Capital spending on machinery and equipment is likely to show a retrenchment in 2012 (Credit Suisse forecast: -1.5%). The recent rise in volatility and uncertainty, together with the persistently tight margin situation, is putting a major squeeze on investment activity. Accordingly, the Purchasing Managers’ Index (PMI) (which Credit Suisse compiles in collaboration with procure.ch, the Swiss Association for Purchasing and Supply Management) suggests that companies are growing more skeptical about prospects for ongoing development: Since the late summer of 2011, they have exercised extreme restraint regarding new hires, while scaling down their inventories.
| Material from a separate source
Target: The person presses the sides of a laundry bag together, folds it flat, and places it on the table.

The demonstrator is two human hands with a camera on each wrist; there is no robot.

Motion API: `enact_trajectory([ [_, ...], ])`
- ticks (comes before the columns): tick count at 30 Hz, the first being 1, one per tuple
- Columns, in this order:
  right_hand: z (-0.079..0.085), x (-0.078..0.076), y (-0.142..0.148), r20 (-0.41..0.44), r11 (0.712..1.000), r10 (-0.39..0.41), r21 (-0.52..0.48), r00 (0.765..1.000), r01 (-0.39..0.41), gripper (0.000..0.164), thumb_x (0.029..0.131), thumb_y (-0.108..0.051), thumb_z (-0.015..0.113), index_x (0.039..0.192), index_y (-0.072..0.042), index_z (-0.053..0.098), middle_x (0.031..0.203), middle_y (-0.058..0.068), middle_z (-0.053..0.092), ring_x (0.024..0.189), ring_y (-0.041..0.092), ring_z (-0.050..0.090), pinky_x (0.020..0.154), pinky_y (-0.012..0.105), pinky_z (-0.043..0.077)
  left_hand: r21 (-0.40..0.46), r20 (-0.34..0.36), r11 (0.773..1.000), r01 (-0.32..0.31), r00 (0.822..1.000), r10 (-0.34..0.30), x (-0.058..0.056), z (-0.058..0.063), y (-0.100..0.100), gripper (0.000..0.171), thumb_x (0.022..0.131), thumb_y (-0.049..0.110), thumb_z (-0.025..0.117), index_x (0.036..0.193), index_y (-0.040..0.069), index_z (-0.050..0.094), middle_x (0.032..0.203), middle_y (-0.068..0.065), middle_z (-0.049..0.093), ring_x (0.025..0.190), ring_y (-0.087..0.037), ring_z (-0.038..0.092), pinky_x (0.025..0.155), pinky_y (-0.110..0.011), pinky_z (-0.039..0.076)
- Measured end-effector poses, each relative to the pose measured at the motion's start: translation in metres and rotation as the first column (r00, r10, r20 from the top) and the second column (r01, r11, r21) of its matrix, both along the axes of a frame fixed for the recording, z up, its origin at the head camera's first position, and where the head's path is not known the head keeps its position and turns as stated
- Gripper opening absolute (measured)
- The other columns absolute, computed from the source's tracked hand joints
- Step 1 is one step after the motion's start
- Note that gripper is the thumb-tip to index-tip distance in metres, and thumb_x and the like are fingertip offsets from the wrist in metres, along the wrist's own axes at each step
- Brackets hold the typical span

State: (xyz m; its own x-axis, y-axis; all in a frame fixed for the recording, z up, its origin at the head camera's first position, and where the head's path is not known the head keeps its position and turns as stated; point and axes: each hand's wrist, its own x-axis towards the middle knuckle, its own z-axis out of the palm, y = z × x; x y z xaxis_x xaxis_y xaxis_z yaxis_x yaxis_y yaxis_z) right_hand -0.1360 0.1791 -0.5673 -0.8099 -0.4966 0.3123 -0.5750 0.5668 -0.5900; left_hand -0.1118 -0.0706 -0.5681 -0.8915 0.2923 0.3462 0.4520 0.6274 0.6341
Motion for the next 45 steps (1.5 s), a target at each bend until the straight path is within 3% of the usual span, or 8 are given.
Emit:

Domestic Economy Remains Solid, Though the Pace Has Slowed
Activity in the construction sector (1.5%) and private consumption (1.1%) should continue to exert a stabilizing effect in 2012. This is due to structural as well as economic factors. Switzerland’s public finances and companies do not suffer from excess debt, and there are very few home-grown problems that might curb economic progress. On the contrary, interest rates in Switzerland will remain low until at least the end of 2012. In addition, inflation is not an issue in Switzerland at present; pressure on consumer prices is holding up, so purchasing power is safeguarded (inflation in 2012: 0.4%). Finally, immigration is likely to remain strong, meaning an important driver of the growth in consumption will remain in place. By contrast, the constant talk of crisis, together with a deterioration in the labor market situation (unemployment rate in 2012: 3.3%), is increasingly impacting sentiment, and poses certain constraints for the growth in consumption.